To do:
Your task is to print all of the data word for word.

Exercise material:

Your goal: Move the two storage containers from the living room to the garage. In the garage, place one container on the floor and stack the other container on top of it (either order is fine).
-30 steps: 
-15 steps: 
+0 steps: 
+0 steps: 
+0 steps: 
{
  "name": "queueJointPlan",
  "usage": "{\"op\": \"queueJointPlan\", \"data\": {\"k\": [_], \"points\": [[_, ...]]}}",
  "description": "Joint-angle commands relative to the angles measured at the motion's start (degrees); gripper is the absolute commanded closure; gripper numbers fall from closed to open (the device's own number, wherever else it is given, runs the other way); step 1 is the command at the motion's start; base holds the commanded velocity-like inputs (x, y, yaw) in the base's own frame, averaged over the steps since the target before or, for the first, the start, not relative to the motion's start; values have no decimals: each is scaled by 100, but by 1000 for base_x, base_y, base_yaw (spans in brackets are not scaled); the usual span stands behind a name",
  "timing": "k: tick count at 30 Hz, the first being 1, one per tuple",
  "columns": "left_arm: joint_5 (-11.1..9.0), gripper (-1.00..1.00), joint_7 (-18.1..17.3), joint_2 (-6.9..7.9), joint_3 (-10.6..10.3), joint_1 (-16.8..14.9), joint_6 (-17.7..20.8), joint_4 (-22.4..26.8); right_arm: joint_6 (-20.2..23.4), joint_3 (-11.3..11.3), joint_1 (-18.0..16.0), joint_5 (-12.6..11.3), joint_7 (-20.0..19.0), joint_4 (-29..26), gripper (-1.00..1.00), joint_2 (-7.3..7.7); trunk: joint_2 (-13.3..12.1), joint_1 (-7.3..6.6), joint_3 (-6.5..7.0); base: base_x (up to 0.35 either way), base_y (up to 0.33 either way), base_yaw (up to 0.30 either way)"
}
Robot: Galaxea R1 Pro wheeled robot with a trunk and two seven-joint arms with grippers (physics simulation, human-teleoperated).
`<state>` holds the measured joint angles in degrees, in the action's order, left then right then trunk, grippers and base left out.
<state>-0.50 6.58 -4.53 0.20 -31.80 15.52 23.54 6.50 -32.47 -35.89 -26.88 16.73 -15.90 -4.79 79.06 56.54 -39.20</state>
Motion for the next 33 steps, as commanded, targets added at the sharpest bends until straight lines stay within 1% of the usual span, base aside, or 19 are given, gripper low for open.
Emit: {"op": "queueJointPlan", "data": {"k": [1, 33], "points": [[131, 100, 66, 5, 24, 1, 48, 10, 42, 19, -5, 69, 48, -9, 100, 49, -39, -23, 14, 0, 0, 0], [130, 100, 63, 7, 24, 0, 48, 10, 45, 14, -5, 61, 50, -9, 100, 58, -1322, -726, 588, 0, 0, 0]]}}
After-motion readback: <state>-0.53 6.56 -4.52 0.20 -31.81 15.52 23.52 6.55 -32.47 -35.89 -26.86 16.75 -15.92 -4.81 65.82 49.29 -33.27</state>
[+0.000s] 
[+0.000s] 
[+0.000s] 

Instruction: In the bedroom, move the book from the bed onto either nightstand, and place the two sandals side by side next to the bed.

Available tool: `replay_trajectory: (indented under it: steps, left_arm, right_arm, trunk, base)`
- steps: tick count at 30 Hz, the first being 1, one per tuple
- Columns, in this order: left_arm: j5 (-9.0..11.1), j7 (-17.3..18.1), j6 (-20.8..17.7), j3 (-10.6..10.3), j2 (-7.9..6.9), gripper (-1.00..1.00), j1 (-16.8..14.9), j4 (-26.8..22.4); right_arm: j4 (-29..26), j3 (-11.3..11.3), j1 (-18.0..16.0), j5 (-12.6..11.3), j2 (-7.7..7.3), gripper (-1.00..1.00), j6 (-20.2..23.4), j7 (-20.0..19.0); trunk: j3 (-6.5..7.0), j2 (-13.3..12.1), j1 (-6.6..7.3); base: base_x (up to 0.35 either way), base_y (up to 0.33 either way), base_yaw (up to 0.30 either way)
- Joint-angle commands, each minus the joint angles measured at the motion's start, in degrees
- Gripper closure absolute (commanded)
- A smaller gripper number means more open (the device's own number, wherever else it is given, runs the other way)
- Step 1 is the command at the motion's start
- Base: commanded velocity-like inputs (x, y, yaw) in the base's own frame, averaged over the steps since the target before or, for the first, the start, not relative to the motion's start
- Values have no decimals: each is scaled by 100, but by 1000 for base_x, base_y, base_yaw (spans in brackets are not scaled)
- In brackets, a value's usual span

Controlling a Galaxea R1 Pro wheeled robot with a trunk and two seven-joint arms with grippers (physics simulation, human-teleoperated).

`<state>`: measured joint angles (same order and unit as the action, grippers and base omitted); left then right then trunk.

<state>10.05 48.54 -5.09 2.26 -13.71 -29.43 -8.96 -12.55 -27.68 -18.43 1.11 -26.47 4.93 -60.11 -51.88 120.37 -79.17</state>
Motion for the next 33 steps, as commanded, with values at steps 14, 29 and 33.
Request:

Response to this exercise:
Your goal: Move the two storage containers from the living room to the garage. In the garage, place one container on the floor and stack the other container on top of it (either order is fine).
-30 steps: 
-15 steps: 
+0 steps: 
+0 steps: 
+0 steps: 
{
  "name": "queueJointPlan",
  "usage": "{\"op\": \"queueJointPlan\", \"data\": {\"k\": [_], \"points\": [[_, ...]]}}",
  "description": "Joint-angle commands relative to the angles measured at the motion's start (degrees); gripper is the absolute commanded closure; gripper numbers fall from closed to open (the device's own number, wherever else it is given, runs the other way); step 1 is the command at the motion's start; base holds the commanded velocity-like inputs (x, y, yaw) in the base's own frame, averaged over the steps since the target before or, for the first, the start, not relative to the motion's start; values have no decimals: each is scaled by 100, but by 1000 for base_x, base_y, base_yaw (spans in brackets are not scaled); the usual span stands behind a name",
  "timing": "k: tick count at 30 Hz, the first being 1, one per tuple",
  "columns": "left_arm: joint_5 (-11.1..9.0), gripper (-1.00..1.00), joint_7 (-18.1..17.3), joint_2 (-6.9..7.9), joint_3 (-10.6..10.3), joint_1 (-16.8..14.9), joint_6 (-17.7..20.8), joint_4 (-22.4..26.8); right_arm: joint_6 (-20.2..23.4), joint_3 (-11.3..11.3), joint_1 (-18.0..16.0), joint_5 (-12.6..11.3), joint_7 (-20.0..19.0), joint_4 (-29..26), gripper (-1.00..1.00), joint_2 (-7.3..7.7); trunk: joint_2 (-13.3..12.1), joint_1 (-7.3..6.6), joint_3 (-6.5..7.0); base: base_x (up to 0.35 either way), base_y (up to 0.33 either way), base_yaw (up to 0.30 either way)"
}
Robot: Galaxea R1 Pro wheeled robot with a trunk and two seven-joint arms with grippers (physics simulation, human-teleoperated).
`<state>` holds the measured joint angles in degrees, in the action's order, left then right then trunk, grippers and base left out.
<state>-0.50 6.58 -4.53 0.20 -31.80 15.52 23.54 6.50 -32.47 -35.89 -26.88 16.73 -15.90 -4.79 79.06 56.54 -39.20</state>
Motion for the next 33 steps, as commanded, targets added at the sharpest bends until straight lines stay within 1% of the usual span, base aside, or 19 are given, gripper low for open.
Emit: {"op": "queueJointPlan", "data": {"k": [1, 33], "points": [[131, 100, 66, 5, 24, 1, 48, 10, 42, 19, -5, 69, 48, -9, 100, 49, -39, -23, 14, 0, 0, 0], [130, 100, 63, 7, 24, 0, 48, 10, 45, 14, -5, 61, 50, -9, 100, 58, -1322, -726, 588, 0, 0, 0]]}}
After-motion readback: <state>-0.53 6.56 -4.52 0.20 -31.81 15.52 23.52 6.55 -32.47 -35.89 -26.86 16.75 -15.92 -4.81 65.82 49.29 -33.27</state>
[+0.000s] 
[+0.000s] 
[+0.000s] 

Instruction: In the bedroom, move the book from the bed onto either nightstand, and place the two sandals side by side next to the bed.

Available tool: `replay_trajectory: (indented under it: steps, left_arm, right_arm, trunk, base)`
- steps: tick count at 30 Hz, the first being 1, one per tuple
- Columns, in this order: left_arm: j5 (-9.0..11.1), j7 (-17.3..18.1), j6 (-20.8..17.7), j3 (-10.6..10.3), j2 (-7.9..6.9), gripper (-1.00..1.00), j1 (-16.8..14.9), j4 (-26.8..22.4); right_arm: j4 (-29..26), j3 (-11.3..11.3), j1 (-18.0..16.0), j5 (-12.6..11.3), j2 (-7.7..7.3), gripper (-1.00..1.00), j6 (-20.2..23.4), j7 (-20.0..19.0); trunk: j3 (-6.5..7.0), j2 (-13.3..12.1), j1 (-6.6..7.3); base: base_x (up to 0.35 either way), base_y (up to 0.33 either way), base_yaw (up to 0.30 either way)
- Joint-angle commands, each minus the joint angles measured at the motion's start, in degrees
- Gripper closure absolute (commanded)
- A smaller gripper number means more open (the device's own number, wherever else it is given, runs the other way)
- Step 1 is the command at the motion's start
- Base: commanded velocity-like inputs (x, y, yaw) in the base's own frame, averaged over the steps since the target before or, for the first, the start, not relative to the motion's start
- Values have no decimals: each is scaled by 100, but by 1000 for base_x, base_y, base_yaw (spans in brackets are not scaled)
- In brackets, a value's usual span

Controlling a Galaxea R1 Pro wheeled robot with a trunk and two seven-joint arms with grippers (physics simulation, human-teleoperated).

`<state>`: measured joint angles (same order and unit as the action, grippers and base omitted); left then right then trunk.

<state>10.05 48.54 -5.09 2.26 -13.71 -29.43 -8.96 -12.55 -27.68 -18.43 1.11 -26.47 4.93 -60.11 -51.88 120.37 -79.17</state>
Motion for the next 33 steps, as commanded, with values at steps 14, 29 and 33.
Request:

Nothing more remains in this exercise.